Yes Unga drops the F-bomb a lot. I have a friend named Rebecca who went out with a BYU player and he grabbed her boobs and did other things. He told her not to tell the Bishop or anyone else.

:rotfl: :rotfl: :rotfl: :rotfl:


----------



## coyoteslayer (Sep 10, 2007)

> The biggest cheap shot came from #68 from the utes. He should have been ejected for his punkass late hit in the back of a 5'6" BYU player.


Oh midget Logan started that little pushing match. It's a rivalry game :lol:


----------



## HOGAN (Sep 8, 2007)

The Y was so much better than the U this year, a fine group of champions. If it wern't for a few calls the Y would be playing for the national championship. Great job Y backers, your team was dominant. The Y rules, and you have every right to be rubbing it in, congrats again.


----------



## proutdoors (Sep 24, 2007)

Atta boy utefan, your sincerity is overwhelming. What, no comment on #68 taking a late hit on a DB in the BACK? You're right, only BYU players 'deserve' to be called out. :? 

CS, I'm guessing you didn't see the play. :roll:


----------



## HOGAN (Sep 8, 2007)

I saw the play, he was penetalized for it. I can show you 3 plays, that were as bad, that the Y did not get penaltied for. But that part of the game. Cheap shot, I am telling you the Y had more cheap shots, what game were you watching?


----------



## Huge29 (Sep 17, 2007)

proutdoors said:


> Atta boy utefan, your sincerity is overwhelming. What, no comment on #68 taking a late hit on a DB in the BACK? You're right, only BYU players 'deserve' to be called out. :?
> 
> CS, I'm guessing you didn't see the play. :roll:


Mr. Zane Beadles (the center) taking out Logan,,,that was just stupid, but certainly not any more stupid than Tonga's push, of course not as dangerous to the other player. I remember having a moment like that myself, just so high on adrenalin and too young and dumb to funnel it better I guess.

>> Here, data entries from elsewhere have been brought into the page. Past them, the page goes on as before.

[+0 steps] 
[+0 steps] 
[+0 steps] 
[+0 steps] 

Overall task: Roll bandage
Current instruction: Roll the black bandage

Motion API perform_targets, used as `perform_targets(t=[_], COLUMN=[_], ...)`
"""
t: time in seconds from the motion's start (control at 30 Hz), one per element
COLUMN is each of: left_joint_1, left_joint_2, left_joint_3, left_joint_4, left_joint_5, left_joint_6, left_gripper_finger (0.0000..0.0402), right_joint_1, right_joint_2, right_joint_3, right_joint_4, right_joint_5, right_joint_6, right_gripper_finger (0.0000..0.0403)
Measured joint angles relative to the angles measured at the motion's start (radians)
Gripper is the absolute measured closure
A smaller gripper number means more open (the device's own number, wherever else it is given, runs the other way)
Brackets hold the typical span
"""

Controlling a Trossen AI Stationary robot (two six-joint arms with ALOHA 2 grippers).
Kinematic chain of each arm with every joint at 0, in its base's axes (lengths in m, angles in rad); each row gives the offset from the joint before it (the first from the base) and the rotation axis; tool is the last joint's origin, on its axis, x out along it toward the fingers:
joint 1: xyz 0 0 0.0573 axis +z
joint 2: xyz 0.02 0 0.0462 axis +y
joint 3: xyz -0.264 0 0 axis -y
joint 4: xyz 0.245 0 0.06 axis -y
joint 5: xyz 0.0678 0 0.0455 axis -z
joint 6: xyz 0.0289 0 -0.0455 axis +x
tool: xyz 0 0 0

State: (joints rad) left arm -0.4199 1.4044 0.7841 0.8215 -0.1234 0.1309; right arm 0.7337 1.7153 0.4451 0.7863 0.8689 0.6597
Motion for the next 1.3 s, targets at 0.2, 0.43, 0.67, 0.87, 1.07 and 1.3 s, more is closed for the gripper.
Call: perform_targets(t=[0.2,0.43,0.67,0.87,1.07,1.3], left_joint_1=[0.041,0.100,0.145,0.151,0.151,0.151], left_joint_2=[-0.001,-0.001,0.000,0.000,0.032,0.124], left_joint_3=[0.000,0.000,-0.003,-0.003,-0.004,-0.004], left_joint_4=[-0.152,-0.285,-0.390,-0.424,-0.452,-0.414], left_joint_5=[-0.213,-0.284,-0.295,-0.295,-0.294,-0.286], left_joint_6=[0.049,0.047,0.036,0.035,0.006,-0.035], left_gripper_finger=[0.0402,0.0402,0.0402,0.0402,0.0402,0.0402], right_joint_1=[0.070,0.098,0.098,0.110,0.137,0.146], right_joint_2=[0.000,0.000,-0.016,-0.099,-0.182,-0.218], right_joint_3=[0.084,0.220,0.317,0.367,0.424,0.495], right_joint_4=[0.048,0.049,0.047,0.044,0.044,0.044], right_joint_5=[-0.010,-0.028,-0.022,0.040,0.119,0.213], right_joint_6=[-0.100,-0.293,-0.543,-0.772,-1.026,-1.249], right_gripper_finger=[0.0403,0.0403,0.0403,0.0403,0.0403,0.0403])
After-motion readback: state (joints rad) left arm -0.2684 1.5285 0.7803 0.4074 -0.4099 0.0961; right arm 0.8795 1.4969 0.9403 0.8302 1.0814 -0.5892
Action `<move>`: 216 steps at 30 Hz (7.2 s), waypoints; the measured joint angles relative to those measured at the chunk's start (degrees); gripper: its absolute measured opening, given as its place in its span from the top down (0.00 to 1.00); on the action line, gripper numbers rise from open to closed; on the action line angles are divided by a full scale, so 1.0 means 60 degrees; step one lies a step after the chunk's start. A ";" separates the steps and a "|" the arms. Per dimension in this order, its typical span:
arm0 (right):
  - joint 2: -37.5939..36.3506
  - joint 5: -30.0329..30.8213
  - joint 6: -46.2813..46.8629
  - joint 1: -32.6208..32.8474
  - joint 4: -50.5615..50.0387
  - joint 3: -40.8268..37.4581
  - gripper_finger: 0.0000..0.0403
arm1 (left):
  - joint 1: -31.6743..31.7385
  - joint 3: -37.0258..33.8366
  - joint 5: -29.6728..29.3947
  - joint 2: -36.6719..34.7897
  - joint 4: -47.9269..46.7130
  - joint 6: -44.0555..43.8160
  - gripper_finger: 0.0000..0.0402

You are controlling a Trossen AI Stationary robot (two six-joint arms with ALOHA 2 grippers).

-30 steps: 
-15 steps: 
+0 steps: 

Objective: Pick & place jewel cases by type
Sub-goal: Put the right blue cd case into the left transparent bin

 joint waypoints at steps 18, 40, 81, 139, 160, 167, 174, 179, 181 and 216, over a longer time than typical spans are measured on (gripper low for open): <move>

I did just remember one other goofy call against the U; the last kick catching interference where Chambers totally saw the guy and hit the guy as if he was following the ball....that is not the intent of the rule and the back judge fell for it. :roll: Of course, in a game like that each team's fans could pick any number of plays that should have been game changers.

I do not remember seeing the bomb drop, he must not mouth it very well... :mrgreen:

let's not turn this into a peeing match guys! It was an ugly game on both sides and no one should be truly proud of this one IMHO.


----------



## proutdoors (Sep 24, 2007)

You're right, it wasn't a pretty game. But, BYU won an ugly game, Hall didn't make any major mistakes while making a very good play to end the game. Nothing else matters! 8)


----------



## HOGAN (Sep 8, 2007)

proutdoors said:


> You're right, it wasn't a pretty game. But, BYU won an ugly game, Hall didn't make any major mistakes while making a very good play to end the game. Nothing else matters! 8)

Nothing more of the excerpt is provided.